##### The data #####

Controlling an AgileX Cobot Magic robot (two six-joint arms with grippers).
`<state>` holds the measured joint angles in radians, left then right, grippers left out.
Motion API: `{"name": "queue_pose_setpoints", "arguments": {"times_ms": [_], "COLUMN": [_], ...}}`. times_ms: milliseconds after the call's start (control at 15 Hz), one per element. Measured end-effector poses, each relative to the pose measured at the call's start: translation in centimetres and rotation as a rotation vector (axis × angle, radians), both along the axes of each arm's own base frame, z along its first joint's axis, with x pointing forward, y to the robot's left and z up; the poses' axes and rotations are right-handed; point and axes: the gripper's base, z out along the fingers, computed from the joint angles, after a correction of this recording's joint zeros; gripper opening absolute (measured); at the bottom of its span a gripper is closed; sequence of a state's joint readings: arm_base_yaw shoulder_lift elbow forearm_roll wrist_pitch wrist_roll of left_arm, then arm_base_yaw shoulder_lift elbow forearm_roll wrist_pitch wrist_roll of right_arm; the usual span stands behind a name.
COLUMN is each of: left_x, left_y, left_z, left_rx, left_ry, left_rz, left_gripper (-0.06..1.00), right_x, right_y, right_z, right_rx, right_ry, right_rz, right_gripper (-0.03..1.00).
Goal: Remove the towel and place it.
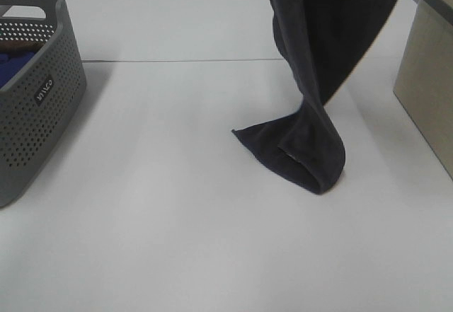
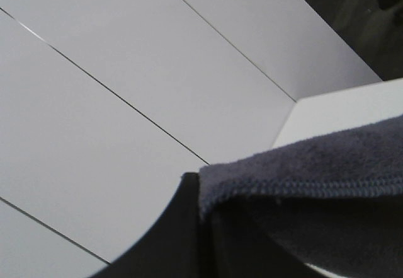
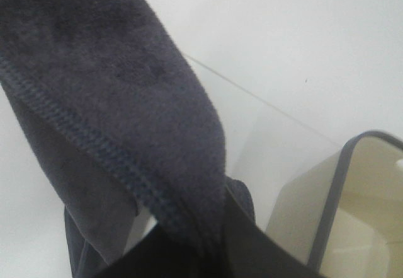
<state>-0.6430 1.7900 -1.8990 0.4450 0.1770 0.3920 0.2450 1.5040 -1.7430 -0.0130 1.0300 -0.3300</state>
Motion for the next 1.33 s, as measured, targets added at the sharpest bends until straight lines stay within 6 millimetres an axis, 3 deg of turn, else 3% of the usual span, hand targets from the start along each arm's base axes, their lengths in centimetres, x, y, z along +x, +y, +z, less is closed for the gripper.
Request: {"name": "queue_pose_setpoints", "arguments": {"times_ms": [133, 400, 733, 1067, 1333], "left_x": [1.6, 5.1, 9.6, 14.4, 16.1], "left_y": [1.6, 4.1, 7.2, 7.3, 8.6], "left_z": [0.5, -0.3, -2.8, -3.5, -2.4], "left_rx": [-0.06, -0.138, -0.249, -0.302, -0.328], "left_ry": [-0.099, -0.272, -0.416, -0.54, -0.662], "left_rz": [0.002, -0.008, -0.006, 0.026, 0.086], "left_gripper": [0.0, 0.0, 0.0, 0.0, 0.0], "right_x": [2.4, 6.2, 10.9, 14.8, 15.7], "right_y": [0.2, 0.7, 2.2, 3.5, 3.9], "right_z": [1.5, 4.0, 2.6, 1.4, 3.4], "right_rx": [-0.029, -0.046, -0.006, 0.041, 0.067], "right_ry": [-0.111, -0.387, -0.617, -0.858, -1.017], "right_rz": [-0.003, -0.017, 0.013, 0.048, 0.053], "right_gripper": [0.01, 0.01, 0.01, 0.01, 0.01]}}
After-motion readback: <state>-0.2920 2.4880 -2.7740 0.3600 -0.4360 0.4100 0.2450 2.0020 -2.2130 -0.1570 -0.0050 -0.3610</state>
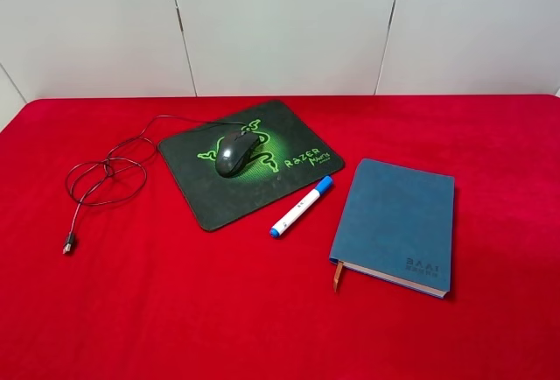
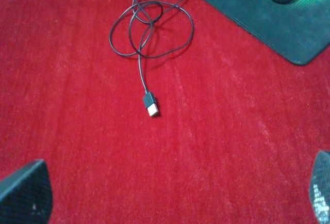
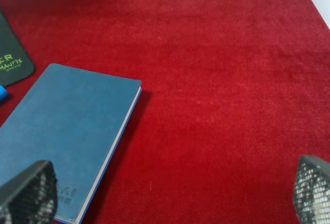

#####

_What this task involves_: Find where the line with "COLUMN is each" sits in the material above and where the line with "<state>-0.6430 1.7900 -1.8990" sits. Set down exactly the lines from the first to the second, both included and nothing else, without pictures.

_Written reply_:
COLUMN is each of: left_x, left_y, left_z, left_rx, left_ry, left_rz, left_gripper (-0.06..1.00), right_x, right_y, right_z, right_rx, right_ry, right_rz, right_gripper (-0.03..1.00).
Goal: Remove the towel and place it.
<state>-0.6430 1.7900 -1.8990 0.4450 0.1770 0.3920 0.2450 1.5040 -1.7430 -0.0130 1.0300 -0.3300</state>

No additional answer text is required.